In the data below, one line contains "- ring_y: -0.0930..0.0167" and a later one contains "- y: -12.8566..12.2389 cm". Print both, with every line between them, exactly and alone.

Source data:

====

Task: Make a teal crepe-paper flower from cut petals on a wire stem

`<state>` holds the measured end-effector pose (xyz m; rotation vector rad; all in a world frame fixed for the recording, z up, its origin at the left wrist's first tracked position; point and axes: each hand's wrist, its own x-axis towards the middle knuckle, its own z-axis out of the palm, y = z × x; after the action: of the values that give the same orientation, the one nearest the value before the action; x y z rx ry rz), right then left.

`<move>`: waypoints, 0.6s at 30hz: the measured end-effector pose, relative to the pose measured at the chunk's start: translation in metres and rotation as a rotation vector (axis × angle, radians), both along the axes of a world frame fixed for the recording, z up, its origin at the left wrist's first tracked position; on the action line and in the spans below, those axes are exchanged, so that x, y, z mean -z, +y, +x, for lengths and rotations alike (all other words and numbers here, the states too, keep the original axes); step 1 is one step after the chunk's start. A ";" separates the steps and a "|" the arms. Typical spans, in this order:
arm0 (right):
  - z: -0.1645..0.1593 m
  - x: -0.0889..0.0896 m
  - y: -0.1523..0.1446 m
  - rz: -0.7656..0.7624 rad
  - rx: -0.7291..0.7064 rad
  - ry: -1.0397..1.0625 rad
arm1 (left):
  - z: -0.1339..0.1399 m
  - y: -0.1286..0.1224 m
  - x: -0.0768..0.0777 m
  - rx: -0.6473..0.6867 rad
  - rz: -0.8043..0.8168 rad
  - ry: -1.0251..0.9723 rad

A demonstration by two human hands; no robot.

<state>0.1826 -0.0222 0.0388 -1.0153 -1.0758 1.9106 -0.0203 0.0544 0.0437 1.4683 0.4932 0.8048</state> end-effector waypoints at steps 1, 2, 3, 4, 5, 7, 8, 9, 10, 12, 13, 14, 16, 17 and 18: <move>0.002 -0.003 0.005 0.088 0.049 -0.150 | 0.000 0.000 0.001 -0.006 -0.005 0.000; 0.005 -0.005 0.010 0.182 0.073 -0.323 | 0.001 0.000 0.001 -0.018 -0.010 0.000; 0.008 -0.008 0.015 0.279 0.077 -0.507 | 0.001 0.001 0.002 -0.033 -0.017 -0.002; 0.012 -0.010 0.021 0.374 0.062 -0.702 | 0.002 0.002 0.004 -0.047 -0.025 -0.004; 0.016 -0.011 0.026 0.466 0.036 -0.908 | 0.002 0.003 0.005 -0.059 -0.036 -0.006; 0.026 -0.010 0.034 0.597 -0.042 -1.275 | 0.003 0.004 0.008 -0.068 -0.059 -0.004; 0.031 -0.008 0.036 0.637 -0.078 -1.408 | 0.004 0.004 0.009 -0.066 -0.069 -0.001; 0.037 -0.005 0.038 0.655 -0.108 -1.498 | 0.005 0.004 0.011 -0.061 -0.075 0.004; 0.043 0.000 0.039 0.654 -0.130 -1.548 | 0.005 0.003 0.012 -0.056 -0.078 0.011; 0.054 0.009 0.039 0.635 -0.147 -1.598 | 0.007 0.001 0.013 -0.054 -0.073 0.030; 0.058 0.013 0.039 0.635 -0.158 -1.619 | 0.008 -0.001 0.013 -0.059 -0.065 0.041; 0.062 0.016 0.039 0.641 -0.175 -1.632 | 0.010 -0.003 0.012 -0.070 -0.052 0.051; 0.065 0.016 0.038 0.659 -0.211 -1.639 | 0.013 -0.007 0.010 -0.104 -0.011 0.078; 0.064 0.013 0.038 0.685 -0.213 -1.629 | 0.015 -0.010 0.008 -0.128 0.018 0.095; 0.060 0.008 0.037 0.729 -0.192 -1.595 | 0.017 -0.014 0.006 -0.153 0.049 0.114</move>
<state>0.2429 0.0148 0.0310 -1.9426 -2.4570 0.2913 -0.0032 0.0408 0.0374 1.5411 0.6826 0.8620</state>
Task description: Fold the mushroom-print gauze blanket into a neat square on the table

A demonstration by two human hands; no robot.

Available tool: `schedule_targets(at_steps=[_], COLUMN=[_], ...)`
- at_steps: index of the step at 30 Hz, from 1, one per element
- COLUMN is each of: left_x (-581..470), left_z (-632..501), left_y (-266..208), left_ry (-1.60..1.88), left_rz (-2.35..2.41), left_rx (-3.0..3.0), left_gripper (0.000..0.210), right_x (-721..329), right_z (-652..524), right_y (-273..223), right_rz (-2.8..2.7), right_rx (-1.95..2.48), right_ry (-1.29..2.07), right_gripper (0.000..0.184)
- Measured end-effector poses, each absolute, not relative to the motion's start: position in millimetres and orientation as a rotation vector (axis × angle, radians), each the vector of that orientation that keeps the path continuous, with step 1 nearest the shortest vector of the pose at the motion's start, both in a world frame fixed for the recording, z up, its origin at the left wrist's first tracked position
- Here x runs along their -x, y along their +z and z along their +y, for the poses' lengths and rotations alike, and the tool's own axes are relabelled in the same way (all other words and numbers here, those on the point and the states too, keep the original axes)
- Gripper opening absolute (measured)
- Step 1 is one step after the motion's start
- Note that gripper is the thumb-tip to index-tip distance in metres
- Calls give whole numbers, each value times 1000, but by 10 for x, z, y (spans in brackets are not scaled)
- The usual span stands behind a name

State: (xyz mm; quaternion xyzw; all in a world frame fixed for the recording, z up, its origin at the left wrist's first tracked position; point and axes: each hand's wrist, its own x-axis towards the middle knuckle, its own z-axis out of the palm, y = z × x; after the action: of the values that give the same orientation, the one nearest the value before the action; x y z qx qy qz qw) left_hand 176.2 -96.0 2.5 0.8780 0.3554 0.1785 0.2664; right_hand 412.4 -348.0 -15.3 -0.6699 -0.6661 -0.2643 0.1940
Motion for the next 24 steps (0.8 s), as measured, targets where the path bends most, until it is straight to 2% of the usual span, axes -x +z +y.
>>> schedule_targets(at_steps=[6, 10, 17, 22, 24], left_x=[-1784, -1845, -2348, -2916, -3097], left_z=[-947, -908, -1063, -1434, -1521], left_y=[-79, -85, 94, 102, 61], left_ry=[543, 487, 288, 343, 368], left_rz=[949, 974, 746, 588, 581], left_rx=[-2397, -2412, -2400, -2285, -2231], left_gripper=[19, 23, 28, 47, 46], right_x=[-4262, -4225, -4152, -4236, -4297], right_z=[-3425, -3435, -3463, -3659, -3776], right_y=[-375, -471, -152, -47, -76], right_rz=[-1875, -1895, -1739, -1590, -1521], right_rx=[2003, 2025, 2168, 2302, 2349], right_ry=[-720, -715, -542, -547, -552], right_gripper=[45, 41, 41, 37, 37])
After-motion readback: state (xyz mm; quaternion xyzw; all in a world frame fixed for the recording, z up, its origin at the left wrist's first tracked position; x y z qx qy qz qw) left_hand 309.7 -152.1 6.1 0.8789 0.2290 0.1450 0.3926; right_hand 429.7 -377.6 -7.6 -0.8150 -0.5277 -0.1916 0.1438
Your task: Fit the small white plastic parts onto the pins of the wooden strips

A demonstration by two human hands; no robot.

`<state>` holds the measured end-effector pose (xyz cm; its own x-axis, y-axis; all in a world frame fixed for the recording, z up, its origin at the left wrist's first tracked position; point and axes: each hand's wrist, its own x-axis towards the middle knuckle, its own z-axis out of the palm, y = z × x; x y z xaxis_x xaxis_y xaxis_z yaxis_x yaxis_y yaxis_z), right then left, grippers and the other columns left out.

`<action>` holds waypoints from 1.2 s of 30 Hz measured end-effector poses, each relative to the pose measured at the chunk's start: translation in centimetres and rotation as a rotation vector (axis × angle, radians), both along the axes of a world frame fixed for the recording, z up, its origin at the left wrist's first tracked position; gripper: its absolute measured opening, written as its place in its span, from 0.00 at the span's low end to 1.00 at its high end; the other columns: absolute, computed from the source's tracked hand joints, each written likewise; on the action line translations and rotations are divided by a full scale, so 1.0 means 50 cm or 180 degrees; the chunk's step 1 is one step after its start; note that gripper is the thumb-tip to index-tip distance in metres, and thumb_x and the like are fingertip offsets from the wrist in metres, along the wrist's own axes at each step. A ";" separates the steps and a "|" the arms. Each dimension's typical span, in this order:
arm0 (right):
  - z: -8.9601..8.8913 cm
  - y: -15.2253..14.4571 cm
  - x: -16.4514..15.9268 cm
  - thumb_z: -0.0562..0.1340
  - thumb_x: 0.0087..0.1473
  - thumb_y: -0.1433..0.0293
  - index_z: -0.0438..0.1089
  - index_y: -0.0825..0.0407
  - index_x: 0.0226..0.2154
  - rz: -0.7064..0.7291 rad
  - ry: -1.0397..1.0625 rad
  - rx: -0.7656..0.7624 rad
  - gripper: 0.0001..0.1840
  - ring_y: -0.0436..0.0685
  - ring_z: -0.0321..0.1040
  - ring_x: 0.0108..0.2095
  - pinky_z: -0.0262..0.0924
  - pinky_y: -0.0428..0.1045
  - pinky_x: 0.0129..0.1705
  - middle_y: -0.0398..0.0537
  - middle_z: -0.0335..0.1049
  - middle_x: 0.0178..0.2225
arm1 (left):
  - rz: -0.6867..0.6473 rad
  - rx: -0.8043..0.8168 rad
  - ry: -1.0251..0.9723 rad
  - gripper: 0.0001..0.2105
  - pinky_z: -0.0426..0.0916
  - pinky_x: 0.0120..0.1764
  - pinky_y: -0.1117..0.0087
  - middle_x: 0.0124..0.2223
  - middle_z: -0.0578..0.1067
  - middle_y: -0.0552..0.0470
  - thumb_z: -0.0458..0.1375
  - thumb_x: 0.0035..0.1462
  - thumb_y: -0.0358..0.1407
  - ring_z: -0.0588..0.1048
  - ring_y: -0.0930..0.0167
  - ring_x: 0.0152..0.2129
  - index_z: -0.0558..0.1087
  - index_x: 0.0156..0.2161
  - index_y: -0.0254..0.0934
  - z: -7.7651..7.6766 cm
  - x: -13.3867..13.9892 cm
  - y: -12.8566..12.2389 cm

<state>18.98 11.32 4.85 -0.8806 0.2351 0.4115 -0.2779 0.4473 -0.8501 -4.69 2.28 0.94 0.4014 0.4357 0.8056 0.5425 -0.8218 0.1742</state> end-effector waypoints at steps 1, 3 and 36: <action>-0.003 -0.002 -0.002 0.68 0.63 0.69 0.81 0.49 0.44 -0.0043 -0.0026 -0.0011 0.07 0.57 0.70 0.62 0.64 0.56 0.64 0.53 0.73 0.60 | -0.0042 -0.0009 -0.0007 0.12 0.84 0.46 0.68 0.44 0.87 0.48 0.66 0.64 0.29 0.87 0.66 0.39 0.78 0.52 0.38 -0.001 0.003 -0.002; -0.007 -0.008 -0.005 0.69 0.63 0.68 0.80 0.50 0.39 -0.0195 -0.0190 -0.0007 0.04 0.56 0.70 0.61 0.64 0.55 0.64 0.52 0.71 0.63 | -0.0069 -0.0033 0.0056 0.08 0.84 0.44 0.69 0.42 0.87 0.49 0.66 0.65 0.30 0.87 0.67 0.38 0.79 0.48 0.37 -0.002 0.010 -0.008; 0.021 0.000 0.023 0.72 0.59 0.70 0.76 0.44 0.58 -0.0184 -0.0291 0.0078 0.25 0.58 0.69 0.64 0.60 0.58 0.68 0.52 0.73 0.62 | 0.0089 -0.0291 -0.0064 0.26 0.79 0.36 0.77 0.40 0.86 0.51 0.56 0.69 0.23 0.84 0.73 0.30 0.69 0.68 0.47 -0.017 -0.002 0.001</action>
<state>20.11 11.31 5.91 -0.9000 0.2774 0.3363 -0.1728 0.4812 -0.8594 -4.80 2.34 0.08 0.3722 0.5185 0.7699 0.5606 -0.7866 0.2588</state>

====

> TASK RESULT:
  - ring_y: -0.0930..0.0167
  - ring_x: 0.0152..0.2129
  - index_z: -0.0558..0.1087
  - index_x: 0.0156..0.2161
  - index_y: -0.0254..0.0934
  - z: -7.7651..7.6766 cm
  - x: -13.3867..13.9892 cm
  - y: -12.8566..12.2389 cm

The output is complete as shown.